This study has been completed.
Sponsor:
Information provided by (Responsible Party):
AstraZeneca
ClinicalTrials.gov Identifier:
NCT00389064
First received: October 17, 2006
Last updated: March 30, 2012
Last verified: March 2012
History of Changes
  Purpose

The primary purpose of this study is to evaluate whether treatment with (SEROQUEL SR) quetiapine fumarate sustained release (SR) for 9 weeks compared to placebo will improve elderly patients with generalised anxiety disorder.

PLEASE NOTE: Seroquel SR and Seroquel extended release(XR) refer to the same formulation. The SR designation was changed to XR after consultation with FDA.
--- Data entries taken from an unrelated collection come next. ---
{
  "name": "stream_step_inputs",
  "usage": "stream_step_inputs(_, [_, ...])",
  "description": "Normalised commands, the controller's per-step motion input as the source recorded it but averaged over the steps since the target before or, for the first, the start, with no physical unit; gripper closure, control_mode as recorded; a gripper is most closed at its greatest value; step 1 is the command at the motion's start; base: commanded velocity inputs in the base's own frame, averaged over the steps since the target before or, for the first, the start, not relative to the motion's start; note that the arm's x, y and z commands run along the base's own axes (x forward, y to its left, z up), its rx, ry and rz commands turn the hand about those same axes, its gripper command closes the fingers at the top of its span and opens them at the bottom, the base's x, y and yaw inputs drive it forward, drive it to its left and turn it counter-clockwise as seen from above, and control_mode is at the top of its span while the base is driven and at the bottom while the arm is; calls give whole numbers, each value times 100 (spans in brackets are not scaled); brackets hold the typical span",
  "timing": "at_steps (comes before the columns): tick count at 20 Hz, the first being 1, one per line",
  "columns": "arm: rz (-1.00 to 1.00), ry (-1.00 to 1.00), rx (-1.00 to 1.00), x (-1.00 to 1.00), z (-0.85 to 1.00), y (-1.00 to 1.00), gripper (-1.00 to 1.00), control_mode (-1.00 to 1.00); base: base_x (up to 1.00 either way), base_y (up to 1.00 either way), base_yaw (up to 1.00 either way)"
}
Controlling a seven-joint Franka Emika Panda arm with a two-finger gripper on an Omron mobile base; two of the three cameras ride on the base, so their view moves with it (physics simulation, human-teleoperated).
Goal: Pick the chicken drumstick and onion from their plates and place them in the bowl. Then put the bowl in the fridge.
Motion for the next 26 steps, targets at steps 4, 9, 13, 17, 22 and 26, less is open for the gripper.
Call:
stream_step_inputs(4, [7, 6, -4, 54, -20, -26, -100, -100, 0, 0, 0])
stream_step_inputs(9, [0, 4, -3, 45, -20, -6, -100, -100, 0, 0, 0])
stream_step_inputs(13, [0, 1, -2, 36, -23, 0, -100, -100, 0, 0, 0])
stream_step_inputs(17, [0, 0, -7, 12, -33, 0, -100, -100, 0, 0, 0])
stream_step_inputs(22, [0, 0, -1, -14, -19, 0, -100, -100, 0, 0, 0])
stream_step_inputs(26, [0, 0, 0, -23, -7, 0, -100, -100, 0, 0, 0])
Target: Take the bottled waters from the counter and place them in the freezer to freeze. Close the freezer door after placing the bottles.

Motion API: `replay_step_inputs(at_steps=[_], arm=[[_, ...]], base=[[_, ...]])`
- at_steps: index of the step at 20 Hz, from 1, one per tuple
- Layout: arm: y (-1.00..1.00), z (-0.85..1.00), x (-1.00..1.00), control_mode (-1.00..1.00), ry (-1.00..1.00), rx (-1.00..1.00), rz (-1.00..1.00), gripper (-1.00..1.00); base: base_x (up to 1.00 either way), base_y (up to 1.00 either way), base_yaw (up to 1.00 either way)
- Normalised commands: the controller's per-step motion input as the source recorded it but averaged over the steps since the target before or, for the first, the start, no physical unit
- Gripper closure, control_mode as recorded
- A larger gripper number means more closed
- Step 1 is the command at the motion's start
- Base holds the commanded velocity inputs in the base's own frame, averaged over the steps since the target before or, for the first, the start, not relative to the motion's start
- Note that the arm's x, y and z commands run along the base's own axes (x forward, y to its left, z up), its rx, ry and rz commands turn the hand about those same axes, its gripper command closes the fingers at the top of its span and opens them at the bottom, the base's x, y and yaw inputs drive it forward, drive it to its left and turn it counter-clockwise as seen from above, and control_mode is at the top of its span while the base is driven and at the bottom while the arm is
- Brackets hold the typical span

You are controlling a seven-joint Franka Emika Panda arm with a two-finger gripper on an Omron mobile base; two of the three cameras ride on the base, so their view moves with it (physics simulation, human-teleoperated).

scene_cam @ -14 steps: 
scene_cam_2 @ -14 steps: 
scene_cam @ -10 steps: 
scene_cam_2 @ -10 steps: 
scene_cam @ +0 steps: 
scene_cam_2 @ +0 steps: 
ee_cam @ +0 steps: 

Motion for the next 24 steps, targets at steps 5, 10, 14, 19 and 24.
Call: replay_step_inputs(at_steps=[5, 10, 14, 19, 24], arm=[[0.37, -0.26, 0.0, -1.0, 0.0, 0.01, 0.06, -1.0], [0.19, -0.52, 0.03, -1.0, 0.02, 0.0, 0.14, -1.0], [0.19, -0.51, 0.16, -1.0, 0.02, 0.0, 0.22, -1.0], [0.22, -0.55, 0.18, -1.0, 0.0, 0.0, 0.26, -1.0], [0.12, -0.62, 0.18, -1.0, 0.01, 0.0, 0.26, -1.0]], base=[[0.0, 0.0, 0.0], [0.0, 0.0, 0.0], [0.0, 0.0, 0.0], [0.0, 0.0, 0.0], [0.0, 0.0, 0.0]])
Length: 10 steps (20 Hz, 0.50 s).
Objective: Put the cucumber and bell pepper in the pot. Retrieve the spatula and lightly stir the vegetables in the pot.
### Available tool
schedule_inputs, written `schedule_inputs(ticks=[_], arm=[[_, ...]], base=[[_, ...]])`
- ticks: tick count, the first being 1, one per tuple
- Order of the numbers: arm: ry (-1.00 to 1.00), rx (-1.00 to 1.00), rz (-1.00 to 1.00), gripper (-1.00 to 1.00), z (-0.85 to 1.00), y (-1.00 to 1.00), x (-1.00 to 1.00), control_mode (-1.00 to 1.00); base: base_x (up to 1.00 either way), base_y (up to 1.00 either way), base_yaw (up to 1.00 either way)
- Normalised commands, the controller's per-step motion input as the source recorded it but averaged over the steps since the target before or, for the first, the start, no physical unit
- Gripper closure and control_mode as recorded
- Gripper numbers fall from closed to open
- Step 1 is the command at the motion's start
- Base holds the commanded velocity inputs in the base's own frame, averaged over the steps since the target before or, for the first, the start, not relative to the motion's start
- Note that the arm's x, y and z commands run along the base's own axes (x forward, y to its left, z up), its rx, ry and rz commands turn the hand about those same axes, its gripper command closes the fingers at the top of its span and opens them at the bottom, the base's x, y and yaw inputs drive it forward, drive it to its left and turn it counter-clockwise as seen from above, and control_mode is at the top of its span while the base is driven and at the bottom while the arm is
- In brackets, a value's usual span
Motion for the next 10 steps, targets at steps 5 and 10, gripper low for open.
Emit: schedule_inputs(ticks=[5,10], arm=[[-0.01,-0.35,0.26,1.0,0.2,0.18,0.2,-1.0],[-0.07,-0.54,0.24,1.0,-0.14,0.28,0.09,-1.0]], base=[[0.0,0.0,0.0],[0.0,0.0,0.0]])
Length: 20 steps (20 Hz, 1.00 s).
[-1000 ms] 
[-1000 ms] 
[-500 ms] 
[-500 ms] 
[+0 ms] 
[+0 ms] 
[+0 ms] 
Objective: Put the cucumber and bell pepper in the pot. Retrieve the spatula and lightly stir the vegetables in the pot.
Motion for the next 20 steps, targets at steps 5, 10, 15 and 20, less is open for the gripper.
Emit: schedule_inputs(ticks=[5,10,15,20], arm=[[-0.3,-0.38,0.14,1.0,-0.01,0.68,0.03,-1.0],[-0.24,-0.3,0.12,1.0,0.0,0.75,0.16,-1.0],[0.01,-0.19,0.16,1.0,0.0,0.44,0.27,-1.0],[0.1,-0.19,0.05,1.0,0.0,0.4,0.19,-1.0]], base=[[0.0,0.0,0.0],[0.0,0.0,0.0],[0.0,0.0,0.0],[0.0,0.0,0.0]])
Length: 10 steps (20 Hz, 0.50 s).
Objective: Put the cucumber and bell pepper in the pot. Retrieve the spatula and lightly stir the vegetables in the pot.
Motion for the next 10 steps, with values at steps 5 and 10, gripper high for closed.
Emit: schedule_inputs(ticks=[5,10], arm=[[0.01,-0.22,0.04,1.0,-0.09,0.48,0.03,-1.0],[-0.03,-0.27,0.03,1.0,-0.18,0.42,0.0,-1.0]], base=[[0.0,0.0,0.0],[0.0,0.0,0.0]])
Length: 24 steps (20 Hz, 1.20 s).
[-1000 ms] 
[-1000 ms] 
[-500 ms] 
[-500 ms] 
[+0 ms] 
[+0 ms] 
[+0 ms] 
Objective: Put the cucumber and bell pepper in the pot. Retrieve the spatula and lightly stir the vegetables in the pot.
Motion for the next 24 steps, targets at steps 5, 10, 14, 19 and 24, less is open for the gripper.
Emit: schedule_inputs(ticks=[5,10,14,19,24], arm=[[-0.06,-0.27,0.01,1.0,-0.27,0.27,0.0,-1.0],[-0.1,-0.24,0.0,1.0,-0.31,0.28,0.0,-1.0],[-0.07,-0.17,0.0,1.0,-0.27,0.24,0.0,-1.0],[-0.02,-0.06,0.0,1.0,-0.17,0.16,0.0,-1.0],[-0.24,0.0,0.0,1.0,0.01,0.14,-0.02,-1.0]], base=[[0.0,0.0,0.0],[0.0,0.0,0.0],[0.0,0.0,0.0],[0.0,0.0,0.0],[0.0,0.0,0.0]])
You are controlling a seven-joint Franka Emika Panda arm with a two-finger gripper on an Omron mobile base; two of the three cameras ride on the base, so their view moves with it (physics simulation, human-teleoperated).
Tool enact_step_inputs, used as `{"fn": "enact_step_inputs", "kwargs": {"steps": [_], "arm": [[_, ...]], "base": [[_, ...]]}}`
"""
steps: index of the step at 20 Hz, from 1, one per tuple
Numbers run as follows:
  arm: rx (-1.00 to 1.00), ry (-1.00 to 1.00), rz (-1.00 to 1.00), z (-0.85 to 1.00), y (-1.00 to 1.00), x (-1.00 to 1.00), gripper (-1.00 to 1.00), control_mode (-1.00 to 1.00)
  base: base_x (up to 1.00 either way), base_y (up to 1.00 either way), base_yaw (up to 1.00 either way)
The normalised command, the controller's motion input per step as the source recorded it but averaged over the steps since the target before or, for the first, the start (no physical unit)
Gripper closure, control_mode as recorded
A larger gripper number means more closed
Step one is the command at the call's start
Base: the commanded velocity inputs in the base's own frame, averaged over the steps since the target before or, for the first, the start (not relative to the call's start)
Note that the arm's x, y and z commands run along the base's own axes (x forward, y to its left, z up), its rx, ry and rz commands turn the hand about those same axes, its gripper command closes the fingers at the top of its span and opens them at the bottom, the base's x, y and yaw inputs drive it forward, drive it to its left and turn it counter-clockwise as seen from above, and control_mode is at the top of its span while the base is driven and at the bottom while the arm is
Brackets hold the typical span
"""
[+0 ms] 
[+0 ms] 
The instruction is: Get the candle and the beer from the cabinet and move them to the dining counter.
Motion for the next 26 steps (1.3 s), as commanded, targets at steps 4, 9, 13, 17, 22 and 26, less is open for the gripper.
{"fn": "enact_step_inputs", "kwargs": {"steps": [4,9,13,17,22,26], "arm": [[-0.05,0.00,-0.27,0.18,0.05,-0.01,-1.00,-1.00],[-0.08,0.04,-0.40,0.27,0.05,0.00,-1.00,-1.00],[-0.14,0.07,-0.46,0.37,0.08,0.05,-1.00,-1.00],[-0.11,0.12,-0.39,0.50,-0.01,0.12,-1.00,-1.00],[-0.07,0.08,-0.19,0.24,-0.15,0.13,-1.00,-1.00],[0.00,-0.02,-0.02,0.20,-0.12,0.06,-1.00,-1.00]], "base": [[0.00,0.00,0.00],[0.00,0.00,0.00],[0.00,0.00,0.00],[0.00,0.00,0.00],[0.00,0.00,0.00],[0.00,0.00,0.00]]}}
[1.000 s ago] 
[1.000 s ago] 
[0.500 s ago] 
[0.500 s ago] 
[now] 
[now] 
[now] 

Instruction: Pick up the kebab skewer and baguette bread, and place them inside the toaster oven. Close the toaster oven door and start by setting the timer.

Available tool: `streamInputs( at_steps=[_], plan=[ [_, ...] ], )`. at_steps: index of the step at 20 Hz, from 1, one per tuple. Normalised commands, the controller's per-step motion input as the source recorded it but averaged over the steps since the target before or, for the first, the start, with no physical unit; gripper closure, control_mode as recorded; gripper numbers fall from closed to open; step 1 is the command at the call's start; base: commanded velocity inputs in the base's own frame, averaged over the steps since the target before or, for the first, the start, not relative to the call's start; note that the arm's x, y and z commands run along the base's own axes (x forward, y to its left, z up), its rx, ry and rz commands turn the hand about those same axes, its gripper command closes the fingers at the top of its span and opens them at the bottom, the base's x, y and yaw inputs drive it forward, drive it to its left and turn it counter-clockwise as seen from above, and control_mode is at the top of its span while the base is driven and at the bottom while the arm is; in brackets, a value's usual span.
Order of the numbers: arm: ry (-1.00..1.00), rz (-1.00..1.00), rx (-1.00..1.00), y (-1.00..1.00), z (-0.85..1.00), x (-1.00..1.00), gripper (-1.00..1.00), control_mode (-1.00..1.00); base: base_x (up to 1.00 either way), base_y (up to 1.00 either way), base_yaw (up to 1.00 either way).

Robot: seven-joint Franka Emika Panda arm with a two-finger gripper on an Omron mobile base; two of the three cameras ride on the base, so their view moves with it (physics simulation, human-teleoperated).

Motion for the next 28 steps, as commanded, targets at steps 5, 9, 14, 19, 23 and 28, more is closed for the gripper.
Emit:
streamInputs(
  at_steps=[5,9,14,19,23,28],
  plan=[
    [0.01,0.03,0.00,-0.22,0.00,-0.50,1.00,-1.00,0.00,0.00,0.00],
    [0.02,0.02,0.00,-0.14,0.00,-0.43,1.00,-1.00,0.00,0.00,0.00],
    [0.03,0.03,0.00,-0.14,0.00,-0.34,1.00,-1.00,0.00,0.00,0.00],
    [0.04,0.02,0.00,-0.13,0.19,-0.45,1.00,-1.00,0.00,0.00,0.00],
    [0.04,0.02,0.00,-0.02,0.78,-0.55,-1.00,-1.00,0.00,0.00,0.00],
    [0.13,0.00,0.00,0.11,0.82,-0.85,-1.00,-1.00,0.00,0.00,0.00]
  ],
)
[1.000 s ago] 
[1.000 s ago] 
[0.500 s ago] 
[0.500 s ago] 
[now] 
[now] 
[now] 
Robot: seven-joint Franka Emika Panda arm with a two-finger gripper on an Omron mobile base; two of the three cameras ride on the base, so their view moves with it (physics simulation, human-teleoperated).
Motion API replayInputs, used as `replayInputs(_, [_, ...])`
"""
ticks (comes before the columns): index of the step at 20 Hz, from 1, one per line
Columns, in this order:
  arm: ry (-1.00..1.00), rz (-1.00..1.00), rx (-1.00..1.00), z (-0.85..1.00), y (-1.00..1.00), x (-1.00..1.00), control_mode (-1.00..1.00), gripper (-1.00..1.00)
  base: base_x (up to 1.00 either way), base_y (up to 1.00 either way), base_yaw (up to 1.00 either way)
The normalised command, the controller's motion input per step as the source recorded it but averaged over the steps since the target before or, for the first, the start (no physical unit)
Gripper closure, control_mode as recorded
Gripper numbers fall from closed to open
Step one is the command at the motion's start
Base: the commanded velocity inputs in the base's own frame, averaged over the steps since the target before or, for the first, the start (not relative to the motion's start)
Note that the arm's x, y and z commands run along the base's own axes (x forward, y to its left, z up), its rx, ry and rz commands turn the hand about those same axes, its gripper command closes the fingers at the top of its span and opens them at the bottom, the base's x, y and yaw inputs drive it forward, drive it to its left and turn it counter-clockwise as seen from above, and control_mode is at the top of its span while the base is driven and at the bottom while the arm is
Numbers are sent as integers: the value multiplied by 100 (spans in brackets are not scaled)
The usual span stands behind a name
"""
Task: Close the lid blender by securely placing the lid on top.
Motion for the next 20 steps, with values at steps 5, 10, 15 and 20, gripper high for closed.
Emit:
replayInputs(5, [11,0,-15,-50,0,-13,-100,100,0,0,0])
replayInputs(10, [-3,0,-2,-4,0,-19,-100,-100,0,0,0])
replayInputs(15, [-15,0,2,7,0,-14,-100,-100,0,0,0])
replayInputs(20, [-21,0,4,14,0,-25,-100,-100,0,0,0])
Condition Intervention Phase
Anxiety Disorders
 Drug: Quetiapine XR
Drug: Placebo
 Phase 3

Study Type: Interventional
Study Design: Allocation: Randomized
Endpoint Classification: Safety/Efficacy Study
Intervention Model: Parallel Assignment
Masking: Double Blind (Subject, Caregiver, Investigator, Outcomes Assessor)
Primary Purpose: Treatment
Official Title: A Multi-Centre, Double-Blind, Randomised, Parallel-Group, Placebo-Controlled Phase III Study of the Efficacy and Safety of Quetiapine Fumarate Sustained Release (Seroquel SR) in the Treatment of Elderly Patients With Generalised Anxiety Disorder

Resource links provided by NLM:

MedlinePlus related topics: Anxiety
U.S. FDA Resources

Further study details as provided by AstraZeneca:

Primary Outcome Measures:
  • Change in the Hamilton Rating Scale for Anxiety (HAM-A) Total Score [ Time Frame: Randomization to Week 9 ] [ Designated as safety issue: No ]
    HAM-A total score ( 0-56 units), 0 is the best, Change : score at week 9 minus score at randomization


Secondary Outcome Measures:
  • Change in Health-related Quality of Life as Measured by Quality of Life Enjoyment and Satisfaction Questionnaire (Q-LES-Q) Percent Maximum Total Score [ Time Frame: Randomization to Week 9 ] [ Designated as safety issue: No ]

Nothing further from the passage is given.